Our project explores Covid-19 testing as a technology of knowing. We employ a grounded theory approach. Following this approach, we assume that what people know about the pandemic cannot be separated from a consideration of how they know. This essentially means what we researchers know, very much like in the case of our informants, cannot be separated from how we know or unknow.
The aim of the field stories and our website is to reflect on the ways our knowledge practices are entangled. These reflections are also a conversation betweem the teams in DRC and in Uganda in times of digitization.
We are two teams in Uganda and the DRC, speaking English and French, next to various other languages. We do many things to speak to each other like zooming, chatting in WhatsApp groups, and writing lots of emails. We want to use these technologies of communication not only for the coordination of our work.
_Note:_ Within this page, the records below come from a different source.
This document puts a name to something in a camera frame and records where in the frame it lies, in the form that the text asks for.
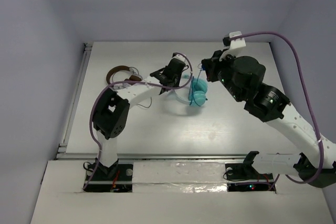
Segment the teal white headphones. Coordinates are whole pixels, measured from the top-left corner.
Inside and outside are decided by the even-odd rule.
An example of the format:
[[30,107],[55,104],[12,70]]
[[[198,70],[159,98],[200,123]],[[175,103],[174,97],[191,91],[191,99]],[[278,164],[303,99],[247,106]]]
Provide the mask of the teal white headphones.
[[192,77],[190,85],[184,87],[184,89],[188,90],[186,97],[180,96],[177,92],[182,91],[182,89],[171,91],[178,102],[193,107],[201,107],[207,101],[206,93],[208,91],[208,84],[204,79]]

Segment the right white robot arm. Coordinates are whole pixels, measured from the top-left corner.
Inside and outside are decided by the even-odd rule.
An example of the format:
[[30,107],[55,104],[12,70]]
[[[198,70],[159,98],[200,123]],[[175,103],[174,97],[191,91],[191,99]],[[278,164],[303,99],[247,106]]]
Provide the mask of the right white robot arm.
[[279,89],[263,82],[264,65],[250,56],[222,56],[215,51],[201,61],[207,81],[219,81],[235,101],[245,102],[244,109],[285,136],[298,154],[267,154],[251,151],[233,168],[229,177],[238,180],[259,174],[284,174],[299,183],[325,188],[335,184],[335,144],[316,130],[298,113]]

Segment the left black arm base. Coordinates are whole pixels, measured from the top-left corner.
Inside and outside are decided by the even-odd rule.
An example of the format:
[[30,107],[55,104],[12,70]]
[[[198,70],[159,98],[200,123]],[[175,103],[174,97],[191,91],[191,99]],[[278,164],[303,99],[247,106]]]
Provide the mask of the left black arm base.
[[94,171],[96,164],[84,162],[83,168],[86,171],[83,190],[88,193],[131,193],[133,164],[118,164],[116,162],[110,168],[103,168],[101,165]]

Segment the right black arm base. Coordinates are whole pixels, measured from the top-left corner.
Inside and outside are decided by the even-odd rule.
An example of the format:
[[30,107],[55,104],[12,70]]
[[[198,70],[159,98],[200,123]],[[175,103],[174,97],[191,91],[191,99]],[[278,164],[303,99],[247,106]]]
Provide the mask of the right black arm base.
[[273,175],[259,173],[252,167],[257,154],[259,154],[258,151],[251,151],[242,163],[229,163],[225,165],[223,178],[228,182],[228,192],[276,192]]

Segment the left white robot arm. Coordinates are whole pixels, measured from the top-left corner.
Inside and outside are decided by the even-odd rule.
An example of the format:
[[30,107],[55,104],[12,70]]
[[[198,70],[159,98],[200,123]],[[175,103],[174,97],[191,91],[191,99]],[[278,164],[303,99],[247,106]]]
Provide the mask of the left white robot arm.
[[99,148],[94,170],[98,169],[103,178],[116,175],[117,137],[125,129],[129,110],[144,100],[179,89],[183,69],[189,64],[184,55],[177,54],[167,66],[142,81],[126,81],[130,86],[118,91],[109,84],[101,91],[91,110],[89,131]]
The field stories and the website will help us to share and shape the ideas formed during field work at four different sites and in two countries.
Let us stress, how we come to know cannot be separated from who we are. Hence we provide detailed portrays of all members of the research team on this website.
This project is a collaboration of the Bernhard-Nocht-Institute for Tropical Medicine in Hamburg (Germany), the Child Health and Development Center of the Makerere University in Kampala (Uganda), and the Pole Institute in Goma (DRC).
The principal investigators are Sung-Joon Park (BNITM/Germany), Herbert Muyinda (CHDC, Uganda), and Nene Morisho (Pole Institute, DRC).
The project is funded by the German Research Foundation.